“In Acts: Theater, Philosophy, and the Performing Self, Tzachi Zamir proposes a theory of persons that allows participants in the theater to amplify and improve their own sense of self. According to Zamir, “a person is a cluster of possibilities, and actualizes a small portion of these.” The personal benefit of acting is that it broadens the scope of a person’s usual set of possibilities, potentially leading to a wider range of opportunities or ‘live options’ in real life for the person acting.

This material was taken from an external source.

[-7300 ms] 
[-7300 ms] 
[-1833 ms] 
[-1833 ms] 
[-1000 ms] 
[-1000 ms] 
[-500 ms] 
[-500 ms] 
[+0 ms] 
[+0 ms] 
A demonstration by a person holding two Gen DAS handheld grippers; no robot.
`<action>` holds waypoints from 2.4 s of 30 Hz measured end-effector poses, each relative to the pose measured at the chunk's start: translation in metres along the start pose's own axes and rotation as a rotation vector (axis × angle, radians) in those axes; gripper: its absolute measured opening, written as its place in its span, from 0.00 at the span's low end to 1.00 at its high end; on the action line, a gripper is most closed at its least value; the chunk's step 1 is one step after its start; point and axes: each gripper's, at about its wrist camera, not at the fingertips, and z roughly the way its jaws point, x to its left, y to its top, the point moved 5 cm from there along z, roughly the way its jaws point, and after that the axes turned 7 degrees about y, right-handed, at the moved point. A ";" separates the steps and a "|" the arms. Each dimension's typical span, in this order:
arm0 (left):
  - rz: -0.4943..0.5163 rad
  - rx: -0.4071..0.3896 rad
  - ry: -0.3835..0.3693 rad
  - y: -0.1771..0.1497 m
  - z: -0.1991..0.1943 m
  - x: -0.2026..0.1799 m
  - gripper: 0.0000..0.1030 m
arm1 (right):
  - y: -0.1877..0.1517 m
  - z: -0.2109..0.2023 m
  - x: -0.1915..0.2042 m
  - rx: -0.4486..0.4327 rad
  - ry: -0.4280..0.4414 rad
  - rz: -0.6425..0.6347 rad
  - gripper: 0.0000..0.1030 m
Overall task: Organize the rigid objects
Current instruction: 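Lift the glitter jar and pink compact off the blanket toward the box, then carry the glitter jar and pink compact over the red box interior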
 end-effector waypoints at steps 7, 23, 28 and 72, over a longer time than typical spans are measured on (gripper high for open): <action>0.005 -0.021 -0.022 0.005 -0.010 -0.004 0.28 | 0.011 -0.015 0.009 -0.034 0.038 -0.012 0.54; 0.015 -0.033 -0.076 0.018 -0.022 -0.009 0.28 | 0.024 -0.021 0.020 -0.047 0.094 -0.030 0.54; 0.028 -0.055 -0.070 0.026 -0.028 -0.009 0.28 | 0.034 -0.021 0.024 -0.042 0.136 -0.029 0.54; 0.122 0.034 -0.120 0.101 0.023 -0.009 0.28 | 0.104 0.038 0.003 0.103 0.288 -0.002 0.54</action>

Zamir calls this “existential amplification.” Acting (not merely observing acting) can help someone better understand themselves as they actually are, against a broadened backdrop of what’s possible for them…
…In Duncan Wall’s The Ordinary Acrobat, Jonathan Conant, one of the founders of Trapeze School New York describes the flying trapeze as “a machine for helping people re-evaluate what they are capable of.” He continues: “Before a flight, people are invariably uncomfortable. They’re pissed off, they’re scared, they’re sad. There’s a real fear of getting hurt.” They think that the trapeze is “…magical. It’s unattainable. It’s hugely difficult. It’s completely out of the realm of possibility for most people’s minds.” Yet after flying, “[t]here’s an evolution, an acceptance of what’s possible. The trapeze is so built up in people’s heads. And then someone says, ‘You can actually do this, too.’ That totally shifts the realm of what’s possible.” Conant continues, “People like to say that the trapeze is a metaphor for overcoming your fears. But this is wrong. A metaphor is just a symbol. The trapeze actually works.” Circus literature is rich with such accounts, especially in connection to the flying trapeze. Very often, there is talk of a great shift in perspective, of seeing the world differently, experiencing life anew, and even: becoming a whole new being.”
-Meg Wallace, “Circus and Philosophy: Teaching Aristotle Through Juggling.” aesthticsforbirds.com. December 2, 2021
Interesting throughout. I like the idea that trying new things, whether they be new ideas or ways of being in the world, can help us reconstruct ourselves into “a whole new being.”